Exercise: Your answer must be every line of the data that holds the string "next".

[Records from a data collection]
####
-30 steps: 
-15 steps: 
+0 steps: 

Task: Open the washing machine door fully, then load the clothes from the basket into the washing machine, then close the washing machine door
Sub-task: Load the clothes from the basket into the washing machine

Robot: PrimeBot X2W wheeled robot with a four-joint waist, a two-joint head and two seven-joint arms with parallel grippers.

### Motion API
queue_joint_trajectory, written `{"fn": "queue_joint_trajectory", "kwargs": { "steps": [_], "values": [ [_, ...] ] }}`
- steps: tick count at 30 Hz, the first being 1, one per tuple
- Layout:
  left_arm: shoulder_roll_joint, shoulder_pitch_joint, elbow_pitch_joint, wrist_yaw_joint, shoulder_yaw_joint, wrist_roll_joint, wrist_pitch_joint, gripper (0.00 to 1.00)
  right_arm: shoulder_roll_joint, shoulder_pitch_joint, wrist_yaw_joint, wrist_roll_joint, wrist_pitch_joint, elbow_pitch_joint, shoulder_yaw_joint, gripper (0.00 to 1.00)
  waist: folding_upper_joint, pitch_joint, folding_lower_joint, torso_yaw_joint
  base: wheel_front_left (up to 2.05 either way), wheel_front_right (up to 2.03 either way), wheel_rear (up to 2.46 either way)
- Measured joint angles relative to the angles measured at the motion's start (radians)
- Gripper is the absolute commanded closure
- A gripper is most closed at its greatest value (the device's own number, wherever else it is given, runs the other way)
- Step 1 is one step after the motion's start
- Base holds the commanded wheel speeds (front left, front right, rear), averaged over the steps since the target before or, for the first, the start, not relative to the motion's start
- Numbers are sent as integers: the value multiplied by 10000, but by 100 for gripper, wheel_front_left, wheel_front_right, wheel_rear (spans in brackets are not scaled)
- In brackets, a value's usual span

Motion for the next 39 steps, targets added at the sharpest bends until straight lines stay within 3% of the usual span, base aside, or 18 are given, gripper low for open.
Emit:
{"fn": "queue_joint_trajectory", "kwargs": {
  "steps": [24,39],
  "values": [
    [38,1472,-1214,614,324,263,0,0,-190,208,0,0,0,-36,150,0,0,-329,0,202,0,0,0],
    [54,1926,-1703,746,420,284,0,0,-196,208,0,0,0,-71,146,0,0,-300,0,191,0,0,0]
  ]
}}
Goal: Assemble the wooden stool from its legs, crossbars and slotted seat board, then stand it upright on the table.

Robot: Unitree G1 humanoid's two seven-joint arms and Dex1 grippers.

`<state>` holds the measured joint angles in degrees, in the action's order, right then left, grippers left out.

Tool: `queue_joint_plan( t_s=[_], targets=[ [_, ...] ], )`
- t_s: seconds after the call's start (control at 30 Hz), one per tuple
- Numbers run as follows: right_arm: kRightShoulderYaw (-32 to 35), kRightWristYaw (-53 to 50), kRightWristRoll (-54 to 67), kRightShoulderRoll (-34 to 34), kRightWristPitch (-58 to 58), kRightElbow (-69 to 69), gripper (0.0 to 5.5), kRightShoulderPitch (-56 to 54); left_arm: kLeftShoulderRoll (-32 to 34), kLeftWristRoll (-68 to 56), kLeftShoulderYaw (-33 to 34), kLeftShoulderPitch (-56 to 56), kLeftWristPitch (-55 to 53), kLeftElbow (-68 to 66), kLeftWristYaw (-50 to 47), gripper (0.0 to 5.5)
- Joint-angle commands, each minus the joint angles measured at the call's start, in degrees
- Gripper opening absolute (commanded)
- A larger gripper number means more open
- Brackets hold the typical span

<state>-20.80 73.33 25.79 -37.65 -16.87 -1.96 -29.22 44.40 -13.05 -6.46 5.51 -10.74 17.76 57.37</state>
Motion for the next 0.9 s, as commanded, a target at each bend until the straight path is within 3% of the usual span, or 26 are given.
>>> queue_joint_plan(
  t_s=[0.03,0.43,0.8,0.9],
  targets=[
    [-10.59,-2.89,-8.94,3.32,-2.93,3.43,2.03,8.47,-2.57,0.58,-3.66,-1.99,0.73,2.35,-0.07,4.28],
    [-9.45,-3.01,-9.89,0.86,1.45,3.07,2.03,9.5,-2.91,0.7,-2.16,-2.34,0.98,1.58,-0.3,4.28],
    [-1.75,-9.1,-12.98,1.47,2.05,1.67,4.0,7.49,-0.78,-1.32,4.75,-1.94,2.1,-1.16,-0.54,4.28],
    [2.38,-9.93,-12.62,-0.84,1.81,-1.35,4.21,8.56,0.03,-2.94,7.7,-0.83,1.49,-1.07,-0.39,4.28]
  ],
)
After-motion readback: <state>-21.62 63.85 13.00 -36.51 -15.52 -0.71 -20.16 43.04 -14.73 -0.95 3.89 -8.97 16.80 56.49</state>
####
Answer to the problem:
Motion for the next 39 steps, targets added at the sharpest bends until straight lines stay within 3% of the usual span, base aside, or 18 are given, gripper low for open.
Motion for the next 0.9 s, as commanded, a target at each bend until the straight path is within 3% of the usual span, or 26 are given.

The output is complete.